(MATERIAL FOR THE TASK Opens)
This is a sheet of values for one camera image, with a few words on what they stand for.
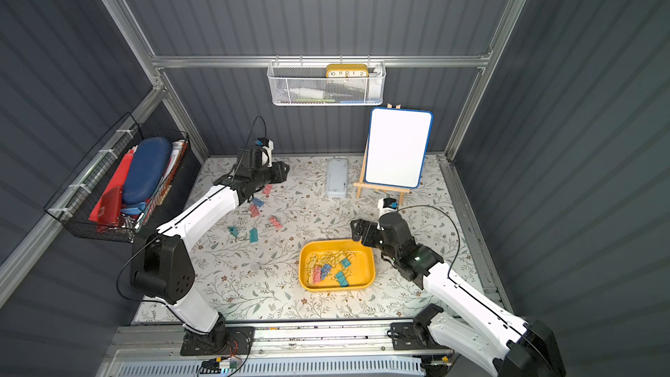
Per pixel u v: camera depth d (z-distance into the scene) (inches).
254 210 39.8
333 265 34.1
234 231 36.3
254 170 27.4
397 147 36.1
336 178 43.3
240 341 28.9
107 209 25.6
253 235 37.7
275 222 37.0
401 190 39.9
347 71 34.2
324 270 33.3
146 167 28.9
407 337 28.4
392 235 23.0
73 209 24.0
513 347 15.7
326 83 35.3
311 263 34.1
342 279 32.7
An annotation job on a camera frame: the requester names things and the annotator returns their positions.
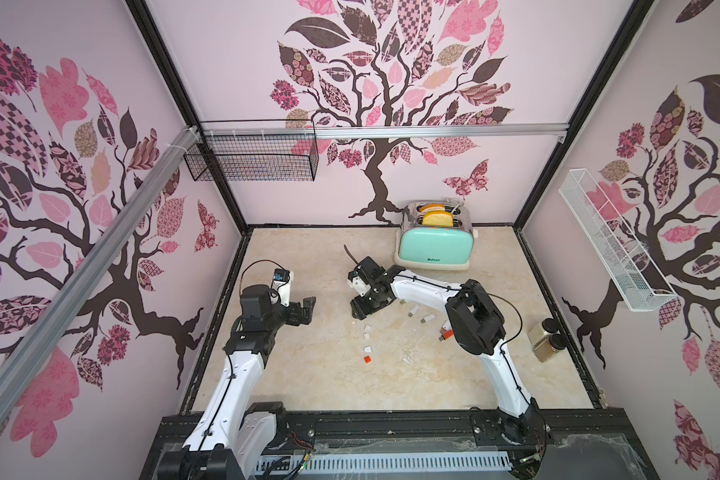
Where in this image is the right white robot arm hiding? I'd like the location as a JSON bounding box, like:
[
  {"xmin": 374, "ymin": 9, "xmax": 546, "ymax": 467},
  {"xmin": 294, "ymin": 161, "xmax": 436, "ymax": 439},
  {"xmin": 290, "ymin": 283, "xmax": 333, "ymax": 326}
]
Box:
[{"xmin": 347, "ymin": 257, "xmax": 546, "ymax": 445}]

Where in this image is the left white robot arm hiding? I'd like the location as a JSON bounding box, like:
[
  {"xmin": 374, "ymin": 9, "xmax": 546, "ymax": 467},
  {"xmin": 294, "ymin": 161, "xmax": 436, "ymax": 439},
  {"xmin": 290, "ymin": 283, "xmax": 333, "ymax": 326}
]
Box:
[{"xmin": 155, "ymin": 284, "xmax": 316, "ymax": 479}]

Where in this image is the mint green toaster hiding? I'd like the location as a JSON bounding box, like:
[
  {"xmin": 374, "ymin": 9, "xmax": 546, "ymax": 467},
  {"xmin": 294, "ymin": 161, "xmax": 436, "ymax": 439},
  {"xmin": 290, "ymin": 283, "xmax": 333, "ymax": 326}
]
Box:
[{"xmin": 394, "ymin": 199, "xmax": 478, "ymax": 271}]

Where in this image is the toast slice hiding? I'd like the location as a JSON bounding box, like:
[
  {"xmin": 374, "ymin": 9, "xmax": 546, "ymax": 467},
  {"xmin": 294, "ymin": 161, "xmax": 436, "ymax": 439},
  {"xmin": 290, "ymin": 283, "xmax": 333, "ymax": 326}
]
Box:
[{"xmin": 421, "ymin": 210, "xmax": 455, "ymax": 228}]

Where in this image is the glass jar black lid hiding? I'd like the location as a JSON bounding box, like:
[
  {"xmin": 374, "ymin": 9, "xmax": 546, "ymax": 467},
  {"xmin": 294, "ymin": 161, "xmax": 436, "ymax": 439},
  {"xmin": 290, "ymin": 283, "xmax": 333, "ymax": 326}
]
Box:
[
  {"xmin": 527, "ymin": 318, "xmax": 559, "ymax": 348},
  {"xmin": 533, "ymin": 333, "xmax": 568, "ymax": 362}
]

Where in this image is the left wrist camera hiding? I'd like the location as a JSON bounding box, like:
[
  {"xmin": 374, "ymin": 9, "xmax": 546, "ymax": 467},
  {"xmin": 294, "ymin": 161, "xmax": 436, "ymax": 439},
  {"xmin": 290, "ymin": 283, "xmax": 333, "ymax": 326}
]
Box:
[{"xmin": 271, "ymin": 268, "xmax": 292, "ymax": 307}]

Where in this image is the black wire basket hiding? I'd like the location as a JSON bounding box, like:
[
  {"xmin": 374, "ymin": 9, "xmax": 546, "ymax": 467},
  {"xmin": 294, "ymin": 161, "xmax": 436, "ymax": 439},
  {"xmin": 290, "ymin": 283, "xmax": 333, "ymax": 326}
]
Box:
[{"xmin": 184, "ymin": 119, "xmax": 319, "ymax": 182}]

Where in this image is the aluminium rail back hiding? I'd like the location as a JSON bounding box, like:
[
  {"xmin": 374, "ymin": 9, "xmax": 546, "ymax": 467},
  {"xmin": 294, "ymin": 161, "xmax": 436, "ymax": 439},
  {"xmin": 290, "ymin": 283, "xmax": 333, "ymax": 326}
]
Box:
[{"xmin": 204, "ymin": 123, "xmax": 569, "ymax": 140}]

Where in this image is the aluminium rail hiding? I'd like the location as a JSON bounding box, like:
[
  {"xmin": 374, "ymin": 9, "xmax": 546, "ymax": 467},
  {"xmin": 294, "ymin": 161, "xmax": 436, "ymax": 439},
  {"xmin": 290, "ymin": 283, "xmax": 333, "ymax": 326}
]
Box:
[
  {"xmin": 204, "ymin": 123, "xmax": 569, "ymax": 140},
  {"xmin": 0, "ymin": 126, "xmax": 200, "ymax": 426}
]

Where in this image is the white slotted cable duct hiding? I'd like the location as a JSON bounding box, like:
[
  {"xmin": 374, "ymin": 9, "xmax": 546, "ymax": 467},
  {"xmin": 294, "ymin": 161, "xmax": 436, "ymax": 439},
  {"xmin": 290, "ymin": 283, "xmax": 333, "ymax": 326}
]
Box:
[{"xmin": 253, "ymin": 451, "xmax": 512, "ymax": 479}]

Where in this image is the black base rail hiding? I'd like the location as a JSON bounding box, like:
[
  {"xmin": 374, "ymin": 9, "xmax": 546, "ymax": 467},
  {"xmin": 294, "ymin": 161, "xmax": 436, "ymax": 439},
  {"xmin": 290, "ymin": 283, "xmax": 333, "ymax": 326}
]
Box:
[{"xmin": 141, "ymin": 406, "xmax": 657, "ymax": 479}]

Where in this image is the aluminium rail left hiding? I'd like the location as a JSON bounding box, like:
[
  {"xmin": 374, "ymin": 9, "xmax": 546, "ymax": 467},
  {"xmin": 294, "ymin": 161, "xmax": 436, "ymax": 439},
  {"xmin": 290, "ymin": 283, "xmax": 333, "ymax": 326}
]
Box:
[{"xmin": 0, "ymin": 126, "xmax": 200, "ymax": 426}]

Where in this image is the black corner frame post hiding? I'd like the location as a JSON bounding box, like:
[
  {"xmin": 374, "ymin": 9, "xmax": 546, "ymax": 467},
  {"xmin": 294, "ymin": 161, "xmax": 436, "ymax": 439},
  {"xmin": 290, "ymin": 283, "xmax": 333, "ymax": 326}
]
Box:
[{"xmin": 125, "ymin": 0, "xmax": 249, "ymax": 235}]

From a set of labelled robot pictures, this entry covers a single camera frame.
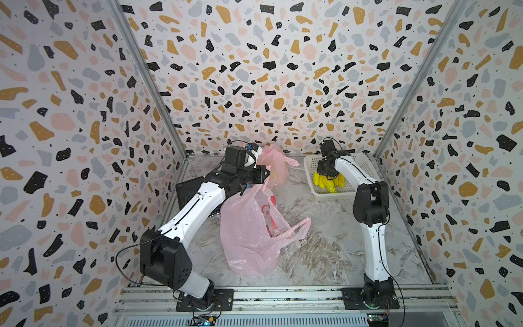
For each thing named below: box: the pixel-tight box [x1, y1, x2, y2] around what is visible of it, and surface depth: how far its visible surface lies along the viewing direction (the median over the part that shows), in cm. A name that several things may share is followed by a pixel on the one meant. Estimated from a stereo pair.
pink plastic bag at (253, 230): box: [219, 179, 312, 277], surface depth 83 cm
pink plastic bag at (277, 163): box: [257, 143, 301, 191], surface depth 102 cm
(MATERIAL FOR THE TASK Closes)
▶ **TO DO**
Find the lines above that contain the word "surface" and copy each one.

▶ **REPLY**
For each thing named below: box: the pixel-tight box [x1, y1, x2, y2] around what is visible of it, and surface depth: how far its visible surface lies along the viewing direction (the median over the part that shows), in cm. A name that several things may share is followed by a pixel on the one meant. Estimated from a stereo pair.
pink plastic bag at (253, 230): box: [219, 179, 312, 277], surface depth 83 cm
pink plastic bag at (277, 163): box: [257, 143, 301, 191], surface depth 102 cm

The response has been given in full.